(Updates with current conditions in fifth paragraph.)
Nov. 16 (Bloomberg) -- German investor confidence rose for the first time in seven months in November as the economy, Europe’s largest, powered ahead of its euro-area neighbors.
The ZEW Center for European Economic Research in Mannheim said its index of investor and analyst expectations, which aims to predict developments six months ahead, increased to 1.8 from minus 7.2 in October. Economists expected a gain to minus 6, according to the median of 33 forecasts in a Bloomberg News survey.

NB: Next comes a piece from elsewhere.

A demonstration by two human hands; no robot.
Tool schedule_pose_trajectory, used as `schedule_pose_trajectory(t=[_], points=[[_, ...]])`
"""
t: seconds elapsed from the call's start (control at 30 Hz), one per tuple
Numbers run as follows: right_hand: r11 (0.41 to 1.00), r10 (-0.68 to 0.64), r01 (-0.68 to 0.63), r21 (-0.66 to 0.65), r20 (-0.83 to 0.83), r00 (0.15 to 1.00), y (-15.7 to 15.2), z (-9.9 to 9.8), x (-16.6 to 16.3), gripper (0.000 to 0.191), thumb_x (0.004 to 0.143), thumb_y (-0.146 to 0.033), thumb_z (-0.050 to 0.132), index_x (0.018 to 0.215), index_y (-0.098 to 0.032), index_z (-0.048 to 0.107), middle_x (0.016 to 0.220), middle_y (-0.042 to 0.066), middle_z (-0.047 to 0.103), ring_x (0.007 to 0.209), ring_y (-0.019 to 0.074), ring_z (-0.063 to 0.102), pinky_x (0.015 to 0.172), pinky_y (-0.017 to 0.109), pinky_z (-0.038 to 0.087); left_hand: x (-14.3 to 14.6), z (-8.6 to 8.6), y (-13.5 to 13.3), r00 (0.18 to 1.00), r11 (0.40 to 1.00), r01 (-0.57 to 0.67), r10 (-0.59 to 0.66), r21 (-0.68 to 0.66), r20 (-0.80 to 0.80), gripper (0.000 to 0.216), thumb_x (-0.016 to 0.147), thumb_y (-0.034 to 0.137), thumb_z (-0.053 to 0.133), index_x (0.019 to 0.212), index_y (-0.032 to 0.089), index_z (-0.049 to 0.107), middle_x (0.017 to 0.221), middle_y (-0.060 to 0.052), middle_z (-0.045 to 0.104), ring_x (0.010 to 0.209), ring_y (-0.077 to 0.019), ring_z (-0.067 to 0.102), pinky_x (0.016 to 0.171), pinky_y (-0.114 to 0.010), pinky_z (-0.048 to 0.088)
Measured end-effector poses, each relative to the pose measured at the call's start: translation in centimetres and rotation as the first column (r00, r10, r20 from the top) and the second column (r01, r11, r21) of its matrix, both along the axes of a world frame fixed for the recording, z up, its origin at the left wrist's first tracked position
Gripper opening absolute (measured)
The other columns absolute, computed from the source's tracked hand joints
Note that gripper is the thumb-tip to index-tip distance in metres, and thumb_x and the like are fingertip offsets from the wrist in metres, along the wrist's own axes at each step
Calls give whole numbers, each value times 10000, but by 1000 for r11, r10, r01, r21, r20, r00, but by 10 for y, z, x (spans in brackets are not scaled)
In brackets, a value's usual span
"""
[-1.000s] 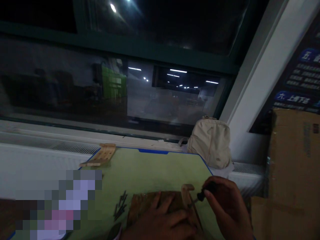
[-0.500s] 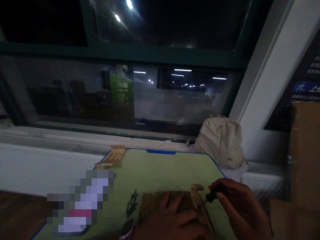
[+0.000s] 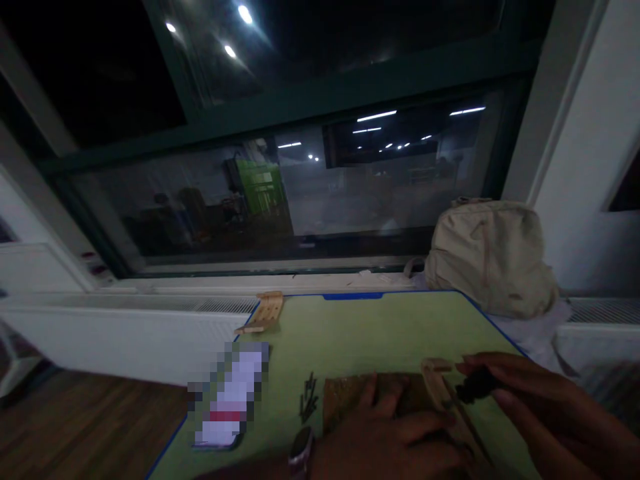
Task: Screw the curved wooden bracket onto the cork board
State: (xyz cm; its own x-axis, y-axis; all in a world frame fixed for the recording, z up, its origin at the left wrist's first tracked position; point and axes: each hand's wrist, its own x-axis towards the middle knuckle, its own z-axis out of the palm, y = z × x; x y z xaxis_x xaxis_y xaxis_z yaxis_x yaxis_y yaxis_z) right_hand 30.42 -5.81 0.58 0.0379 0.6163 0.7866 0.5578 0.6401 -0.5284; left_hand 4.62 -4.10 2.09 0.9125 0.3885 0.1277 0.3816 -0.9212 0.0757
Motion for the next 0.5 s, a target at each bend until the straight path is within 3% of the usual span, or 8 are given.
schedule_pose_trajectory(t=[0.07, 0.17, 0.3, 0.5], points=[[999, -37, 38, 31, -43, 998, 1, -3, 2, 163, 919, -428, 750, 1011, -295, 769, 990, 73, 805, 853, 231, 802, 707, 289, 688, 0, 0, 0, 1000, 1000, -3, 3, -21, -3, 434, 1183, 470, 289, 1561, 369, 476, 1643, 82, 483, 1507, -439, 382, 1151, -651, 415], [984, -93, 92, 154, -5, 996, 2, 9, 2, 164, 893, -450, 782, 975, -311, 753, 882, 55, 774, 773, 225, 775, 635, 293, 665, 1, -1, 0, 1000, 998, -3, 3, -58, 7, 446, 1171, 504, 320, 1563, 371, 486, 1626, 65, 508, 1514, -445, 369, 1155, -665, 409], [957, -197, 163, 238, 125, 972, 0, 32, -3, 240, 983, -506, 646, 989, -305, 779, 922, 68, 813, 806, 219, 805, 645, 277, 668, 3, -1, 1, 1000, 999, 1, -1, -50, -3, 443, 1166, 517, 337, 1562, 383, 486, 1629, 66, 505, 1485, -435, 423, 1120, -697, 440], [992, 9, -22, 126, 99, 995, -6, 30, -9, 199, 1030, -412, 611, 1100, -339, 782, 994, 45, 855, 856, 206, 841, 683, 238, 690, 4, 0, 1, 1000, 1000, 16, -16, 12, 5, 418, 1162, 488, 396, 1542, 373, 525, 1593, 48, 547, 1464, -397, 445, 1132, -626, 437]])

Germany’s economy will expand 3.7 percent this year, according to the government’s council of economic advisers. That would be fastest growth since 1991. The performance contrasts with fellow euro-region nations such as Ireland and Greece, whose economies are contracting as their governments slash spending to rein in budget deficits.
“I doubt that the current periphery troubles will have clouded analysts’ views of the German economy,” said Jens Kramer, an economist at NordLB in Hanover. “Every single indicator shows German growth remains robust. Growth is broadening and the domestic economy is picking up.”
ZEW said its gauge of the current situation increased to 81.5 from 72.6. The euro rose after the report to $1.3612 from $1.3592 beforehand.
The benchmark DAX share index has risen 10 percent in the last six weeks, unperturbed by Ireland’s worsening fiscal crisis as German companies reported higher profits.
Of the 28 companies on the DAX that have announced quarterly results since Oct. 7, more than two thirds have beaten analyst estimates for per-share income, according to data compiled by Bloomberg.
Linde AG, the world’s second biggest maker of industrial gases, said on Nov. 2 that third-quarter profit rose 50 percent.
German export-oriented companies have benefitted from stronger demand from emerging economies, particularly China.
Volkswagen AG, Europe’s largest carmaker, said on Nov. 12 that October sales rose more than twice as fast as the worldwide auto-market average, as demand for its VW and Audi models in the U.S. and China surged.
The German economy grew 0.7 percent in the third quarter after record expansion of 2.3 percent in the second, outpacing the euro region as a whole.
Still, the sovereign-debt crisis may damp German growth by curtailing demand for its goods across the region as governments introduce austerity measures.
Germany is leading a drive to remedy Ireland’s debt woes before other countries succumb to the speculation that claimed Greece as the first victim.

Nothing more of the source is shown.